-- What you have to do --
Your response should consist of the data that follows, repeated in full without alteration.
** Recorded information follows **
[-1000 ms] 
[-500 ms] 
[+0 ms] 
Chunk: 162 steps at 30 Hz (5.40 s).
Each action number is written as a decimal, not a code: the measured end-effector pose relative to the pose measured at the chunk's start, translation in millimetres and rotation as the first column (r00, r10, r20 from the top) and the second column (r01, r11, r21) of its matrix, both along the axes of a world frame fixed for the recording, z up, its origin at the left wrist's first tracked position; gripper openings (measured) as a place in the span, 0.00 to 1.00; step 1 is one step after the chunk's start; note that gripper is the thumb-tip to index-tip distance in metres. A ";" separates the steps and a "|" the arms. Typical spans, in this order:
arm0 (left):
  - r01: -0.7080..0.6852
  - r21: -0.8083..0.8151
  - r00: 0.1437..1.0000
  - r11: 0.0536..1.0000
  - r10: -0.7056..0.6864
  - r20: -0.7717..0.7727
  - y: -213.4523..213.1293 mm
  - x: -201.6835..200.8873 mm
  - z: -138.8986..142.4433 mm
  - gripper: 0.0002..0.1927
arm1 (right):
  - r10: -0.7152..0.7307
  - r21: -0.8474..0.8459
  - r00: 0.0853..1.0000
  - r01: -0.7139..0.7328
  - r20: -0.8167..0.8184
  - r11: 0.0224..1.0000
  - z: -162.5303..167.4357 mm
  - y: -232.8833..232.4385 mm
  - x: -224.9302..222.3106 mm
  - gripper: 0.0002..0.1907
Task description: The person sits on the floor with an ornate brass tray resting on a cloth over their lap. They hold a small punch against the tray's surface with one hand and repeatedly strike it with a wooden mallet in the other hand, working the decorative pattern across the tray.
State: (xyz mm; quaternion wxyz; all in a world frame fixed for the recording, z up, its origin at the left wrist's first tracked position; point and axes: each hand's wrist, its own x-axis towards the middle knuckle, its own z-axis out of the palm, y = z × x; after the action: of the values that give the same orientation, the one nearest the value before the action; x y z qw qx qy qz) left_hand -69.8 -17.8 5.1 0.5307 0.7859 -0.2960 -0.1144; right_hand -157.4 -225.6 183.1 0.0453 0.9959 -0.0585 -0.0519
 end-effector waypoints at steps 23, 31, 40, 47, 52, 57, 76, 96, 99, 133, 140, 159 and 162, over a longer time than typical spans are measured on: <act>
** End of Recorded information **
-- Reply --
[-1000 ms] 
[-500 ms] 
[+0 ms] 
Chunk: 162 steps at 30 Hz (5.40 s).
Each action number is written as a decimal, not a code: the measured end-effector pose relative to the pose measured at the chunk's start, translation in millimetres and rotation as the first column (r00, r10, r20 from the top) and the second column (r01, r11, r21) of its matrix, both along the axes of a world frame fixed for the recording, z up, its origin at the left wrist's first tracked position; gripper openings (measured) as a place in the span, 0.00 to 1.00; step 1 is one step after the chunk's start; note that gripper is the thumb-tip to index-tip distance in metres. A ";" separates the steps and a "|" the arms. Typical spans, in this order:
arm0 (left):
  - r01: -0.7080..0.6852
  - r21: -0.8083..0.8151
  - r00: 0.1437..1.0000
  - r11: 0.0536..1.0000
  - r10: -0.7056..0.6864
  - r20: -0.7717..0.7727
  - y: -213.4523..213.1293 mm
  - x: -201.6835..200.8873 mm
  - z: -138.8986..142.4433 mm
  - gripper: 0.0002..0.1927
arm1 (right):
  - r10: -0.7152..0.7307
  - r21: -0.8474..0.8459
  - r00: 0.0853..1.0000
  - r01: -0.7139..0.7328
  - r20: -0.8167..0.8184
  - r11: 0.0224..1.0000
  - z: -162.5303..167.4357 mm
  - y: -232.8833..232.4385 mm
  - x: -224.9302..222.3106 mm
  - gripper: 0.0002..0.1907
Task description: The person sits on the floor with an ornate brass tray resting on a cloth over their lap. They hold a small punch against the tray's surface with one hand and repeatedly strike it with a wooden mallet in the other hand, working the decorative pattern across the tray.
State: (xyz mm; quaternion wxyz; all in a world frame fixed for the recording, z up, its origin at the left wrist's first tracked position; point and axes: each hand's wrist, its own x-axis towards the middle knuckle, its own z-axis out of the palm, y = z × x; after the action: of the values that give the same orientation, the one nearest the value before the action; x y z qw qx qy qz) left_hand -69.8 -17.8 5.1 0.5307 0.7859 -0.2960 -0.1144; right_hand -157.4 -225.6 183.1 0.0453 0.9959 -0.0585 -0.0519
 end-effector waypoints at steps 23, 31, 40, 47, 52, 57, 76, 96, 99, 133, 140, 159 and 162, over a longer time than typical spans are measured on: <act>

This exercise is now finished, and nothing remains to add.